- _WHAT YOU NEED TO DO_
Please report how many lines of the data include the word "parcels", with the number as the entire reply.

——————————

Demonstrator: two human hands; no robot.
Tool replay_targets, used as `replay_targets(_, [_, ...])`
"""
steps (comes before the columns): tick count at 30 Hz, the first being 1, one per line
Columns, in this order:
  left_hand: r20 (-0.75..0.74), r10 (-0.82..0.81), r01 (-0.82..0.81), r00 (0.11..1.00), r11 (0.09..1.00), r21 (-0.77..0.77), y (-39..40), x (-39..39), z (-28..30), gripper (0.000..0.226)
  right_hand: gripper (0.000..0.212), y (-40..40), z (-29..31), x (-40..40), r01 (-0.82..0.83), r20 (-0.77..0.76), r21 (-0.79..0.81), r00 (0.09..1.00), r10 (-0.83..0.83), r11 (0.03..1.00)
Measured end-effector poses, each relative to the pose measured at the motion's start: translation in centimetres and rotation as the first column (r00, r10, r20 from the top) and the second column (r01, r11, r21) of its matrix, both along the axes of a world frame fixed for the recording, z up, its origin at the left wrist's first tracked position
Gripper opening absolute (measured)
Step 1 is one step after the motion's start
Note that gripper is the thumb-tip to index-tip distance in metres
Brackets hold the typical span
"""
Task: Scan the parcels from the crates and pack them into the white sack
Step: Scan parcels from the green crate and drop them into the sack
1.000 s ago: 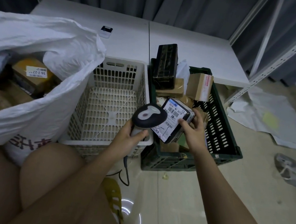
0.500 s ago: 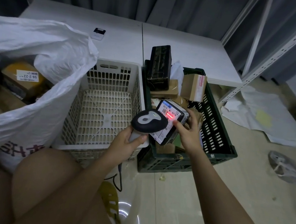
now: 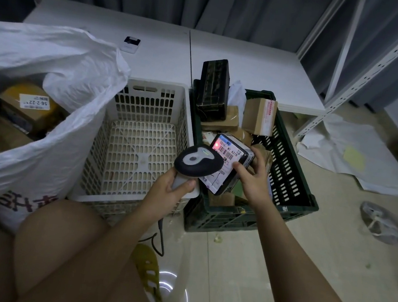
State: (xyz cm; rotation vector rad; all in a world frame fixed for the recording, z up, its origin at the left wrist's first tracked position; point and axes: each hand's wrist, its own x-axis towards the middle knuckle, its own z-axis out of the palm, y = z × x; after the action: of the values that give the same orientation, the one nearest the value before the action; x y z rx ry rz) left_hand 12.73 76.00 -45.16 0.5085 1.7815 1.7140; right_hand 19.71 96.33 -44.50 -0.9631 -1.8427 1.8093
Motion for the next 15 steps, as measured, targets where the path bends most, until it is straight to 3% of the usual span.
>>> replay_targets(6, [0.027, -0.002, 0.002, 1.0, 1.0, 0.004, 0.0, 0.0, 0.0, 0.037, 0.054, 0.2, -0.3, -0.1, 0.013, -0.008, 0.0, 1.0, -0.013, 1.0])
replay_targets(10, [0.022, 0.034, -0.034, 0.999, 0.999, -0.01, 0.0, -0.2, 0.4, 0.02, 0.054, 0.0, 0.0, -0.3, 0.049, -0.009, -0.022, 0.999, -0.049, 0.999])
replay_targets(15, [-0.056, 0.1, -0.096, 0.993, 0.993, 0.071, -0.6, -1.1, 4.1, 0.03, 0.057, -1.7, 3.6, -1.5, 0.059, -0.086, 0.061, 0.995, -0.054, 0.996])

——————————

- _YOUR RESPONSE_
2